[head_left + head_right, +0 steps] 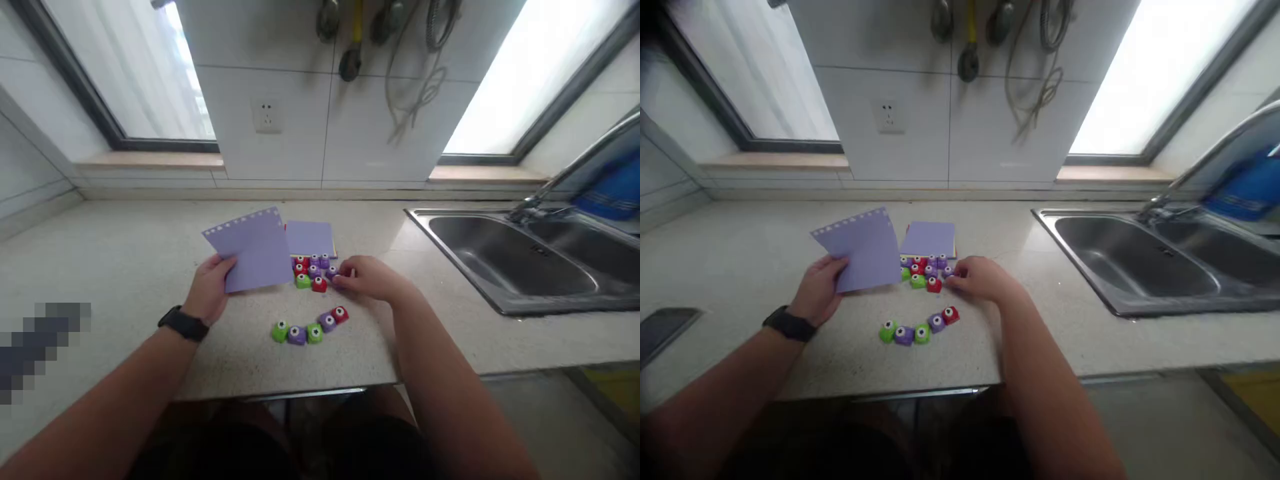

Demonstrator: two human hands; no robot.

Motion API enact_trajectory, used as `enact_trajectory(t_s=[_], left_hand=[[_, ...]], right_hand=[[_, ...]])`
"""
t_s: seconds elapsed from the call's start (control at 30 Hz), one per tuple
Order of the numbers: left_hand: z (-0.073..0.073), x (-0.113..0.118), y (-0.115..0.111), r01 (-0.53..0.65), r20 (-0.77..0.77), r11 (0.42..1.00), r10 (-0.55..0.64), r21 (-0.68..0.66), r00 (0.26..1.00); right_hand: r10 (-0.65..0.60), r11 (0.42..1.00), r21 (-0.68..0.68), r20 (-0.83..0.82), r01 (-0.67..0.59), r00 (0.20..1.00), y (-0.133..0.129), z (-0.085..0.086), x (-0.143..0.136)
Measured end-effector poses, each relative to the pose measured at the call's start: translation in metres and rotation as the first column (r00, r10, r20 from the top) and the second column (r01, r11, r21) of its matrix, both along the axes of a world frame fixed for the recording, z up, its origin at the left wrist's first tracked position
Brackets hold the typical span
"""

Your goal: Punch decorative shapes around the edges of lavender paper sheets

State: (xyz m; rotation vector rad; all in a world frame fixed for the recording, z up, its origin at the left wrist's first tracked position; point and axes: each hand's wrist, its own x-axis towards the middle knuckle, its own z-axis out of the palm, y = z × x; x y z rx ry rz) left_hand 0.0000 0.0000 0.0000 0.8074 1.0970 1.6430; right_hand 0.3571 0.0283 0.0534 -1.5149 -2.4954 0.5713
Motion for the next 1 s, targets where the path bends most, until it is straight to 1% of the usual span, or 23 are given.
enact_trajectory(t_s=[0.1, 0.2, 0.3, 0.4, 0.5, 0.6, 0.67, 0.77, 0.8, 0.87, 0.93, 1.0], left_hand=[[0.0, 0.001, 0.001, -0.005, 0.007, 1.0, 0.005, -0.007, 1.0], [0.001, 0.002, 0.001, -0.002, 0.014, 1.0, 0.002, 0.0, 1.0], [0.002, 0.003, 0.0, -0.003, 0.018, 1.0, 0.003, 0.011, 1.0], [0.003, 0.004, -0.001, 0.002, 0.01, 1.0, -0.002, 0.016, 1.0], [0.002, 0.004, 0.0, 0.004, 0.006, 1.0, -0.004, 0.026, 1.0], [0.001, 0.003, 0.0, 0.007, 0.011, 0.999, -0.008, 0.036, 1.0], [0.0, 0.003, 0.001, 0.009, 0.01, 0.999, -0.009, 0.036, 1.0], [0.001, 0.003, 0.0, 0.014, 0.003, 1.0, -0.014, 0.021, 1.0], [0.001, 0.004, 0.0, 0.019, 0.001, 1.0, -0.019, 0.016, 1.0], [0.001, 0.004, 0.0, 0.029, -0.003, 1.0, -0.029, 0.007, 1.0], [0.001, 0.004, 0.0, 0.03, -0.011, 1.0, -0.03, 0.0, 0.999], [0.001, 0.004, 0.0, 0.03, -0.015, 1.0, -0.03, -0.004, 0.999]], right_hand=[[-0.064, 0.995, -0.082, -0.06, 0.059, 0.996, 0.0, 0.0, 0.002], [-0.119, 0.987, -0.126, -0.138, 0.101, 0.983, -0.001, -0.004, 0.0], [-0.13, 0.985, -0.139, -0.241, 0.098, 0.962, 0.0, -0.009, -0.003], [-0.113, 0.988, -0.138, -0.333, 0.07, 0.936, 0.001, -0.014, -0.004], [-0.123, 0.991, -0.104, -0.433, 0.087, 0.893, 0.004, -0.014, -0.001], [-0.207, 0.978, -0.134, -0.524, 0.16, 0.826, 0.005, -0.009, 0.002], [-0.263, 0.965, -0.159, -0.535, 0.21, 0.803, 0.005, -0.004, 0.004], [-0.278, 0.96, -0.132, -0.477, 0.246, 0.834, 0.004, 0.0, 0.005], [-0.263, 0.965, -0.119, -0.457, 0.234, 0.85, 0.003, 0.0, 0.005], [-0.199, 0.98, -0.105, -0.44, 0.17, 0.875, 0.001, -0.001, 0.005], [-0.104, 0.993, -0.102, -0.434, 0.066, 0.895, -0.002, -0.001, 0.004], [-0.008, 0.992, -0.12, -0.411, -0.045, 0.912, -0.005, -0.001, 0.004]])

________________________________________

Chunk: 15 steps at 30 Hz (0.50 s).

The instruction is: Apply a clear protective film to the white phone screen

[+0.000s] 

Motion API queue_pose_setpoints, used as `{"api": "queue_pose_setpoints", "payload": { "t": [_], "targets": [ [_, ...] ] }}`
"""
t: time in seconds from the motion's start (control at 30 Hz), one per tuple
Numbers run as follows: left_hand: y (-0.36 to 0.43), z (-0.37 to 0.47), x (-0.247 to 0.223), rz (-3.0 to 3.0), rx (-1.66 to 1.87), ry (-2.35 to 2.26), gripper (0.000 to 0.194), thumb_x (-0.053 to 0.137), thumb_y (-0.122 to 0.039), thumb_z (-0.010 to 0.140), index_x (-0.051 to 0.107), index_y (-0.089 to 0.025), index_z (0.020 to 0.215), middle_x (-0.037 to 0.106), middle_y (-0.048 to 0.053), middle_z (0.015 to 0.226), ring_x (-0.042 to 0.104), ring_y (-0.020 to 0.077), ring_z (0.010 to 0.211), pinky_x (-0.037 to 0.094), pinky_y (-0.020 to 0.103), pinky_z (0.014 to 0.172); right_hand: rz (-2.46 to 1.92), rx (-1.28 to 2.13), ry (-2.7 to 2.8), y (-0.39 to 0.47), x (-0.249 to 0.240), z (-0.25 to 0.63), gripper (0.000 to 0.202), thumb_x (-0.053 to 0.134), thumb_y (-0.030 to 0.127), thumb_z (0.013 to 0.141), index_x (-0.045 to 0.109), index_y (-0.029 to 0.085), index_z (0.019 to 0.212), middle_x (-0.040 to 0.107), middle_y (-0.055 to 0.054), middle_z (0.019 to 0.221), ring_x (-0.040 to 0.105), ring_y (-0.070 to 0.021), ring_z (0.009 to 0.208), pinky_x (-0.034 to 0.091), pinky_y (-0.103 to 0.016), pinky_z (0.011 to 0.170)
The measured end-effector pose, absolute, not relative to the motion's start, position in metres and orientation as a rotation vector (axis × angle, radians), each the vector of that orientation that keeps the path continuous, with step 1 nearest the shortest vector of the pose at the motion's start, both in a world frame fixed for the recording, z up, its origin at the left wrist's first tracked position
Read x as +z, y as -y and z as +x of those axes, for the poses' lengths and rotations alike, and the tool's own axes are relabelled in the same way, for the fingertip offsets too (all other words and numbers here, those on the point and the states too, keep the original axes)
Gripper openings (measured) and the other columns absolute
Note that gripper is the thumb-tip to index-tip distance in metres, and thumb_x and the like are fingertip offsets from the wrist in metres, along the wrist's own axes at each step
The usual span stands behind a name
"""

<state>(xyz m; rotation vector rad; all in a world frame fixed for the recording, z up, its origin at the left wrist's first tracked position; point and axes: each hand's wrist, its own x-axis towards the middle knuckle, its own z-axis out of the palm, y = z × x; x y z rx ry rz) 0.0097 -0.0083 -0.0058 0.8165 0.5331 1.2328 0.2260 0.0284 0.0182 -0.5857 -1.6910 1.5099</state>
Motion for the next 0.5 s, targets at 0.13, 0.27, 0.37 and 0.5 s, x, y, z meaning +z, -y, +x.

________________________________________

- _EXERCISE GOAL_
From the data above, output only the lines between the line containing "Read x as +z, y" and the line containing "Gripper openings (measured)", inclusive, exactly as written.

- _REPLY_
Read x as +z, y as -y and z as +x of those axes, for the poses' lengths and rotations alike, and the tool's own axes are relabelled in the same way, for the fingertip offsets too (all other words and numbers here, those on the point and the states too, keep the original axes)
Gripper openings (measured) and the other columns absolute

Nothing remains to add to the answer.